WORK INSTRUCTIONS
Scan the records below for the line with "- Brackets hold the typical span" and the line with "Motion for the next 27". Repeat those two lines and every line between them exactly, and nothing else.

(Data entries)

== Segment start ==

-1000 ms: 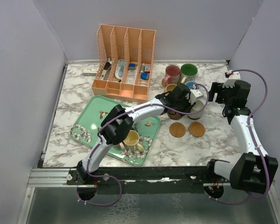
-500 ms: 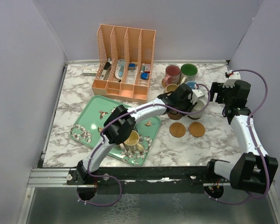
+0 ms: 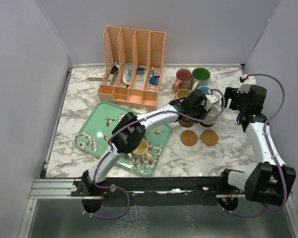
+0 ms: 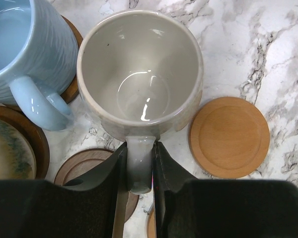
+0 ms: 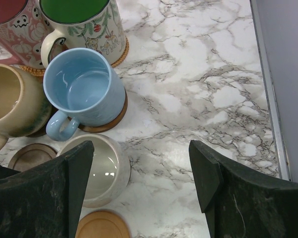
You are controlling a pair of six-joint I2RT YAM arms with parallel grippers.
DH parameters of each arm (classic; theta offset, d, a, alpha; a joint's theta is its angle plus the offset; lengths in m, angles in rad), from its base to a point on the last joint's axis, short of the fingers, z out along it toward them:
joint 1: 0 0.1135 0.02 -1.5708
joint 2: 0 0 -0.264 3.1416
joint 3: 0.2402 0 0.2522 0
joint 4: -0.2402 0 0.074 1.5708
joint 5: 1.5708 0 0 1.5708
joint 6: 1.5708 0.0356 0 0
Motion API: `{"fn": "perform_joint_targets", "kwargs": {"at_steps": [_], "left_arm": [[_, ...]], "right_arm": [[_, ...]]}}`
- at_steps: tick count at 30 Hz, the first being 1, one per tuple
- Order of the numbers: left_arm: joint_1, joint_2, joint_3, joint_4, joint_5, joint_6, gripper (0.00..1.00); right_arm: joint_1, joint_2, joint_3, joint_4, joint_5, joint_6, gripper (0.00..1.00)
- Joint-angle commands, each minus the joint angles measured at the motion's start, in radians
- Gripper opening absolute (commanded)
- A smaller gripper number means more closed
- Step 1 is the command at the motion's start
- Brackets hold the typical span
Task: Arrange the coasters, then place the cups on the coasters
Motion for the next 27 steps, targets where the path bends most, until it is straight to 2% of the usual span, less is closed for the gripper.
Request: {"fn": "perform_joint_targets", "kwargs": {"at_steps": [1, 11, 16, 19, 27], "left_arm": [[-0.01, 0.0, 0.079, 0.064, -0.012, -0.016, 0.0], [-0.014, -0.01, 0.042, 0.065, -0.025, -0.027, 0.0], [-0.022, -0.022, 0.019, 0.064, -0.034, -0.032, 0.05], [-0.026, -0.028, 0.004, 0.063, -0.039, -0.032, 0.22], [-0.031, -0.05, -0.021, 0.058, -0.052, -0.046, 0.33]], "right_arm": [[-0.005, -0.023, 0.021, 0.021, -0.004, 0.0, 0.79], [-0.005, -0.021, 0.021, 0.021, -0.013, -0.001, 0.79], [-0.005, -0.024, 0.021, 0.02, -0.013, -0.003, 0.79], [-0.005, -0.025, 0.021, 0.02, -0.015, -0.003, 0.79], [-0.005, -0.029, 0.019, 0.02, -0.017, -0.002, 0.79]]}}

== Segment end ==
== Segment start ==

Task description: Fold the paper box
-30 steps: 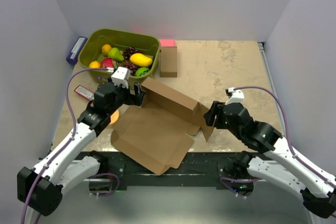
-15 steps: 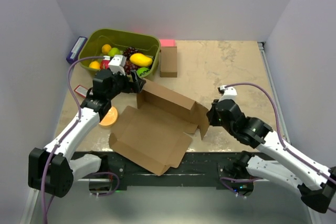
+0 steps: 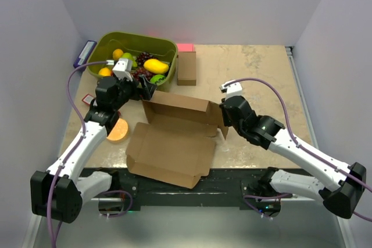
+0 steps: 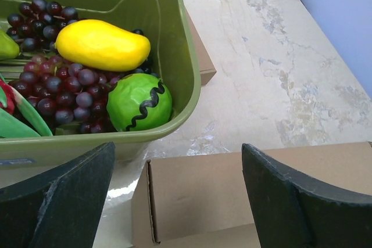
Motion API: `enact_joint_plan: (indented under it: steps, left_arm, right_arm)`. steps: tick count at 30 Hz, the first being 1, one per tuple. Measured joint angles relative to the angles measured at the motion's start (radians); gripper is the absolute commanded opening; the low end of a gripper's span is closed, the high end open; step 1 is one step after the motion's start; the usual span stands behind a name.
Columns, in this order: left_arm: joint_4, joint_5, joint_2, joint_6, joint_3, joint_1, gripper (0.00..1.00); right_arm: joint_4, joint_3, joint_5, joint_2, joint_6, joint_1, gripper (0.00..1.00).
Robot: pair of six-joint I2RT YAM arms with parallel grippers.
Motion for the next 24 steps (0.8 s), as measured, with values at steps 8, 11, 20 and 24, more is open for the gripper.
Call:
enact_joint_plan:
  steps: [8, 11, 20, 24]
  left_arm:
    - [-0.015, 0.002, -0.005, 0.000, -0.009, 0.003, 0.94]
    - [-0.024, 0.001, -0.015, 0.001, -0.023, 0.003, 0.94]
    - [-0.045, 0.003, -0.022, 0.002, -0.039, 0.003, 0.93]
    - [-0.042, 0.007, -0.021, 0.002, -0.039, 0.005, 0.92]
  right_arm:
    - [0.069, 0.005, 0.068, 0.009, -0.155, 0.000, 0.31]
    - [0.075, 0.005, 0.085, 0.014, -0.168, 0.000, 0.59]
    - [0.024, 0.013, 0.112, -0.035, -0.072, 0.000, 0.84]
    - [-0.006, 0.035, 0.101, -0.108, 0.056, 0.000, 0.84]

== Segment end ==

RESPONSE
- Brackets hold the typical span
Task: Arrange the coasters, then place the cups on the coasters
Motion for the next 27 steps, targets where the path bends most, until it is straight to 2% of the usual span, less is closed for the gripper.

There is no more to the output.